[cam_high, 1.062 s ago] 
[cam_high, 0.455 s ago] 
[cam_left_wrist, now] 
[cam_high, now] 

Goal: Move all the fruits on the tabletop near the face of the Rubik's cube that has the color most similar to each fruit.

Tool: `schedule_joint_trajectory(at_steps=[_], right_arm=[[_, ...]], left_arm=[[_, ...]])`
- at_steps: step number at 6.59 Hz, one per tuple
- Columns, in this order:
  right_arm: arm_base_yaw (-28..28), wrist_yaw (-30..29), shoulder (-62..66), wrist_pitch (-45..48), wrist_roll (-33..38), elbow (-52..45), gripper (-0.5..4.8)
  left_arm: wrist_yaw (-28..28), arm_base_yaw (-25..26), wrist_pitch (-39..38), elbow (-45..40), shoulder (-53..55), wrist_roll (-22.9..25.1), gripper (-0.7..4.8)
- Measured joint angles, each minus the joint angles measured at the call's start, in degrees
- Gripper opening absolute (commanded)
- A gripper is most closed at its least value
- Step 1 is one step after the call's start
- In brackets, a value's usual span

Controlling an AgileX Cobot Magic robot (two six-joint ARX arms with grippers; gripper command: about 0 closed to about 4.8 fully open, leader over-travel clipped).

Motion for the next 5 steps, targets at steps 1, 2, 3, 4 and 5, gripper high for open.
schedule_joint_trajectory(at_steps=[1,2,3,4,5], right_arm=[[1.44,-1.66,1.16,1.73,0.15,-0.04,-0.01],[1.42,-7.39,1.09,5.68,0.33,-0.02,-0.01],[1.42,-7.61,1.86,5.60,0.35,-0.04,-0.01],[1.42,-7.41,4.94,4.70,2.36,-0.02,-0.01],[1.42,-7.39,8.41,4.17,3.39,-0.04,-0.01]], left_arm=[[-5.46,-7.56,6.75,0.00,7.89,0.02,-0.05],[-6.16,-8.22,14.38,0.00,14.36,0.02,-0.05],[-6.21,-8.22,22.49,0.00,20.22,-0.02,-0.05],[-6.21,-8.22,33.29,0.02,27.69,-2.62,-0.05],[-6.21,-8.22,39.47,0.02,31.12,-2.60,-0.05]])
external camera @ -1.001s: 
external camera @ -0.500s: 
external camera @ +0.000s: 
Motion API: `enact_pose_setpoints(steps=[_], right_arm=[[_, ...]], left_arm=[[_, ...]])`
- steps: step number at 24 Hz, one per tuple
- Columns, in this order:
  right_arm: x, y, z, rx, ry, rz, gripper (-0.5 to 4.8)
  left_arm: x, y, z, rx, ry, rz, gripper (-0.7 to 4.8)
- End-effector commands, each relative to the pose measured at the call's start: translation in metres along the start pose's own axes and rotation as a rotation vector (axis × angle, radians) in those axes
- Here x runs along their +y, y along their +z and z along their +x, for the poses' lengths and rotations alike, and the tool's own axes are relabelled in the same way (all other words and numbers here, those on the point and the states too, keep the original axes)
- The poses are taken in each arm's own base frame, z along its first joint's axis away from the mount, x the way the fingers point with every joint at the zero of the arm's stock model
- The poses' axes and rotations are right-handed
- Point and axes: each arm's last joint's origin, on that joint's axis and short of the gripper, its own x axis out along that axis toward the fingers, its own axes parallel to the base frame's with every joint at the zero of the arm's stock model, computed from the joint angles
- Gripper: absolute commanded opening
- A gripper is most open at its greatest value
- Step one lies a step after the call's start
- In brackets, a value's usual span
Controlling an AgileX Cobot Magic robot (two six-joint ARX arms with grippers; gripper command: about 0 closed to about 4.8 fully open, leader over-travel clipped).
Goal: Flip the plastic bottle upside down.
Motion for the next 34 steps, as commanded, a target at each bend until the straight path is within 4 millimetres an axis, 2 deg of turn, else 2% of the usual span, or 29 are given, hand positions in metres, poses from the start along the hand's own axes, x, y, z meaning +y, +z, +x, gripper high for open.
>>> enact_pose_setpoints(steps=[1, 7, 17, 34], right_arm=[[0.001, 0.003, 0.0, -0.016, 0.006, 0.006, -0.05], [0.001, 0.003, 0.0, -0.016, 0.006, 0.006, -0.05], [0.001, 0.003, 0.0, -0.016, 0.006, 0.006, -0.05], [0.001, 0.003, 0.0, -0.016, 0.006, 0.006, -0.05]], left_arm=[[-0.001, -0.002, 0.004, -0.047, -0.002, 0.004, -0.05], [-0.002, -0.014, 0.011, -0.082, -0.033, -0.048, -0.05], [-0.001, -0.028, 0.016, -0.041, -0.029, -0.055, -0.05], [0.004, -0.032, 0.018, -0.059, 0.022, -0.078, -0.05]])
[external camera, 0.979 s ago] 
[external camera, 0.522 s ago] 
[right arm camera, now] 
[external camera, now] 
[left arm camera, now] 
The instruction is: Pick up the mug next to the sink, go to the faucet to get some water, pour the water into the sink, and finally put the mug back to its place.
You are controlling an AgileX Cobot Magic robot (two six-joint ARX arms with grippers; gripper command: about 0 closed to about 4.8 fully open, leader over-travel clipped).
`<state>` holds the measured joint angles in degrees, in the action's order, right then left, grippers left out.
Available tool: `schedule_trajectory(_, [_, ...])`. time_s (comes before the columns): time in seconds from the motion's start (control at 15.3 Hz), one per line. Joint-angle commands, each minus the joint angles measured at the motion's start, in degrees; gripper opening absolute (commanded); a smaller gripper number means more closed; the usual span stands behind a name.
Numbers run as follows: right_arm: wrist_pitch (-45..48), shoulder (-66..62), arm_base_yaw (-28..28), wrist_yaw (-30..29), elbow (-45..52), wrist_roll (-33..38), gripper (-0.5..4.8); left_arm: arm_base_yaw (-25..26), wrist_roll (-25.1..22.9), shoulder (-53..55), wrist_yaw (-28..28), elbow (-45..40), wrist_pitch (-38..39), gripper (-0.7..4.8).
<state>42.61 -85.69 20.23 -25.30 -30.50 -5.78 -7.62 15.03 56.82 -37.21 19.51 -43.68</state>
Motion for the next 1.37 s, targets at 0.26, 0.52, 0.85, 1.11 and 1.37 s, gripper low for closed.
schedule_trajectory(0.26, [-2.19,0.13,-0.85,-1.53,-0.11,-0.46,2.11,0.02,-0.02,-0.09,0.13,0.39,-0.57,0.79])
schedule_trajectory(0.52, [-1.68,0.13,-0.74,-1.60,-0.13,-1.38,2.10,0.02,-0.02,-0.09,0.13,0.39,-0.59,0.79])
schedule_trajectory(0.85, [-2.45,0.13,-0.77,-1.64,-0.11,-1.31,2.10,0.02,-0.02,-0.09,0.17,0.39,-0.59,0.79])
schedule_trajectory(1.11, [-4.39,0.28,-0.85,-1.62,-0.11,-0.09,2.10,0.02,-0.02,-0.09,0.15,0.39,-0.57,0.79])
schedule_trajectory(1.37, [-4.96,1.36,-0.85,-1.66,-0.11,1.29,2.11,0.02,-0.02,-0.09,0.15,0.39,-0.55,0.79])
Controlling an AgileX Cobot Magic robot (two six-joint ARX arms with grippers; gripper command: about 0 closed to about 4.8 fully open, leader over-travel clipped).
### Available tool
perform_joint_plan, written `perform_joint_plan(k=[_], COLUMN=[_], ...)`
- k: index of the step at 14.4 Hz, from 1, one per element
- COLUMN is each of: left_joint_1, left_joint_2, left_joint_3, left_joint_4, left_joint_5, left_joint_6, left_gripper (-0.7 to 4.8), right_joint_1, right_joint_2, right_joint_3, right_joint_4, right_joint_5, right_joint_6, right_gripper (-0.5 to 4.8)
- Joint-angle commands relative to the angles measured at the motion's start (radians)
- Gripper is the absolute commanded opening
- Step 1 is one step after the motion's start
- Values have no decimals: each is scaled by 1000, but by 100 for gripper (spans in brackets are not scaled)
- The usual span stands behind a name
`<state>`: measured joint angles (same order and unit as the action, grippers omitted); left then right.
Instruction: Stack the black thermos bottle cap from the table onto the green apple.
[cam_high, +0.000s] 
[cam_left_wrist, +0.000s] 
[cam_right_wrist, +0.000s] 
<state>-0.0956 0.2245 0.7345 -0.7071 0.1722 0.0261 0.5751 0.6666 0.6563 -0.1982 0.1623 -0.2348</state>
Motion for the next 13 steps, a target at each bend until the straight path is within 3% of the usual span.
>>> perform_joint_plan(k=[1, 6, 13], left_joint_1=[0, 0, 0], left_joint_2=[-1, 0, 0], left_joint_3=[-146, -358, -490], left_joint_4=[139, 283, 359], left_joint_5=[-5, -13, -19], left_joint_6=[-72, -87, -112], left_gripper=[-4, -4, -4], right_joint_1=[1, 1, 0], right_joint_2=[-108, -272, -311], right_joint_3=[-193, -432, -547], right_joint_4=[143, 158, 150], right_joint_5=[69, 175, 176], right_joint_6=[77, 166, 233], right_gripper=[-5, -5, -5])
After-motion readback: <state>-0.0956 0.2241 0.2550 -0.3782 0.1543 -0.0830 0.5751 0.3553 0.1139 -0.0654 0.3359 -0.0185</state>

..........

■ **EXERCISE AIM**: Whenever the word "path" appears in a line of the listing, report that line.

■ **ANSWER AREA**:
Motion for the next 34 steps, as commanded, a target at each bend until the straight path is within 4 millimetres an axis, 2 deg of turn, else 2% of the usual span, or 29 are given, hand positions in metres, poses from the start along the hand's own axes, x, y, z meaning +y, +z, +x, gripper high for open.
Motion for the next 13 steps, a target at each bend until the straight path is within 3% of the usual span.

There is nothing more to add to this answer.